3 minute read

Japan from a different angle

Business Development Manager Nick Reynolds tells us about his recent visit to customers in Japan, where a map gave him a new perspective on the country – and business etiquette is very different...

In an age of back-to-back video calls, instant online communication and robots that can write your emails, is meeting real people face-to-face necessary anymore?

BBC Monitoring has had customers in Japan since the 1960s. And in Japan, business etiquette is very different from any other country I’ve been to. Courtesy, politeness, formality and a stress on building trust are essential. So meeting my customers in Japan face-to-face, as I was lucky enough to do in March of this year, takes on an importance it may not have in other parts of the world.

Respect

The quality of relationships in business and everywhere in the culture is critical. You must show respect. If someone gives you a business card, whatever you do, do not put the card in the back pocket of your trousers. The card is a gift: beautifully designed and printed on paper of the highest quality.

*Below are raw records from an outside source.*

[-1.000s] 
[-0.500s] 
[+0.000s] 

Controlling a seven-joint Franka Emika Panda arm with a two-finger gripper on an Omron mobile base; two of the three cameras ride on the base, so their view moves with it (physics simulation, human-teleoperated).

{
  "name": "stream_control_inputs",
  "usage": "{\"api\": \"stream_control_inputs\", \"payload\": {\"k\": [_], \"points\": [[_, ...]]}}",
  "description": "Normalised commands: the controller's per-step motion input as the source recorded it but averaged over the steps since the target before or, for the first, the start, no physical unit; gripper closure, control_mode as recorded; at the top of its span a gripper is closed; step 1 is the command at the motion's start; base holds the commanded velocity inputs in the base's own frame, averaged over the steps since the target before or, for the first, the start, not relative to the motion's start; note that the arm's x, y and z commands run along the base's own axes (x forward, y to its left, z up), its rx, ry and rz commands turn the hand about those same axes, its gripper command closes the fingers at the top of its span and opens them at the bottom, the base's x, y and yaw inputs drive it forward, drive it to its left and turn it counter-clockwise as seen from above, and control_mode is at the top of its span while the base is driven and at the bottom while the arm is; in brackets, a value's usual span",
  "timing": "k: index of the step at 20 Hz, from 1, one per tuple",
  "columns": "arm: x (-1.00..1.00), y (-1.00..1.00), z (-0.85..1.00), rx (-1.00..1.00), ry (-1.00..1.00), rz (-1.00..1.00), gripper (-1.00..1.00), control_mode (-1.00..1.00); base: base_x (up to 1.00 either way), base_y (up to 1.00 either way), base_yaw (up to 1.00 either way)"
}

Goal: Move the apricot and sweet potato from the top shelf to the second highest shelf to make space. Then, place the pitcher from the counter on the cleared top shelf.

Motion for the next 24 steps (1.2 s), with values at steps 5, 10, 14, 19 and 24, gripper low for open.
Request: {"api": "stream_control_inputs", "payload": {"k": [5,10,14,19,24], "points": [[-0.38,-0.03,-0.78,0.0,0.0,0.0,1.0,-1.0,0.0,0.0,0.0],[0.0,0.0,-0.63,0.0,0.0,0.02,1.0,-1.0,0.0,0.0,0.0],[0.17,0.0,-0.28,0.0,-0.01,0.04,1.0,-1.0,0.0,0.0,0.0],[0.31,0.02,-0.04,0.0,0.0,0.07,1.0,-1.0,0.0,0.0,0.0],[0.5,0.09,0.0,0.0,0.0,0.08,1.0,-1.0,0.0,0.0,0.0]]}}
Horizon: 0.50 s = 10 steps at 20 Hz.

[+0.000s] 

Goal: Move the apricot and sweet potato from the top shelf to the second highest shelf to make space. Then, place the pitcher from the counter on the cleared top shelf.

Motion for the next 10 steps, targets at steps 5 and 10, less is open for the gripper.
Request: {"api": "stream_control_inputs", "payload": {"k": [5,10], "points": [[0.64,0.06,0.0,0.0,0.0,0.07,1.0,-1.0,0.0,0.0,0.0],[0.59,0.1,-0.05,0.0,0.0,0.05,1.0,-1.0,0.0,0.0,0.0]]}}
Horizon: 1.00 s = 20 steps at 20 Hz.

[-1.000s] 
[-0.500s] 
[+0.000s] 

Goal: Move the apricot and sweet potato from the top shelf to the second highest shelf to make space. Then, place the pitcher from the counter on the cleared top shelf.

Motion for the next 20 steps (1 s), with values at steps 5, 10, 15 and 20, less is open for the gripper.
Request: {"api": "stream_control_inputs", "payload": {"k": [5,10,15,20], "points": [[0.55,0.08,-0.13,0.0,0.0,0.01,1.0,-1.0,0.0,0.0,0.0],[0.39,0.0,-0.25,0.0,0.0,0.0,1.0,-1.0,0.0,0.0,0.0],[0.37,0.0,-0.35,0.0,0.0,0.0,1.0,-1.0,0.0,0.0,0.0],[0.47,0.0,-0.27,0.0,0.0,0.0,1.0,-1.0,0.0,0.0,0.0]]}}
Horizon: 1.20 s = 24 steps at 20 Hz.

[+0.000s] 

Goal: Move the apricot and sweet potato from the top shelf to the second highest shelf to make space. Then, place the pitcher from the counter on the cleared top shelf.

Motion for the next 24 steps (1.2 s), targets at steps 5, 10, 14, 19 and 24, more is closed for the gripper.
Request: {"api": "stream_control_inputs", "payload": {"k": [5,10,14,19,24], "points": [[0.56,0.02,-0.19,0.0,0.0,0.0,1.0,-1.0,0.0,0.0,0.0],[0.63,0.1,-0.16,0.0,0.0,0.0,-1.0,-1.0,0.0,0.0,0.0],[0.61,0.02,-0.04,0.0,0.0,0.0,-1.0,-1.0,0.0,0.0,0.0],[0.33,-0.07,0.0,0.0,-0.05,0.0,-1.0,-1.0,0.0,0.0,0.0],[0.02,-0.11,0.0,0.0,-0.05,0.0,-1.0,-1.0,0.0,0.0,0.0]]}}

Treat the card with respect.

“Service before profit”

On the wall at the front of the Diamaru department store in downtown Osaka there is a bronze plaque. The plaque states there has been a store on the site since 1726 and that the philosophy of the company is based on a text from the 3rd Century BC: “service before profit”.

I learned a thousand things in Japan, and got a deep insight into this unique country. While technologically at the cutting edge, so many aspects of the country have remained the same for thousands of years.

Nick meeting customers from NHK, Japan’s public broadcaster
BBCM

Map turns the country on its side

My brilliant fixer found me a map of Japan used by members of the Diet (the Japanese Parliament).

Instead of showing Japan the standard way, running from North to South, the map turns the country on its side.

Suddenly everything is different. North Korea is incredibly close, on the doorstep. China and Taiwan not much further. Russia is a few miles away. The sea between these islands and land masses is a narrow, tight, crowded and contested area. Above Japan, nothing but the blue Pacific.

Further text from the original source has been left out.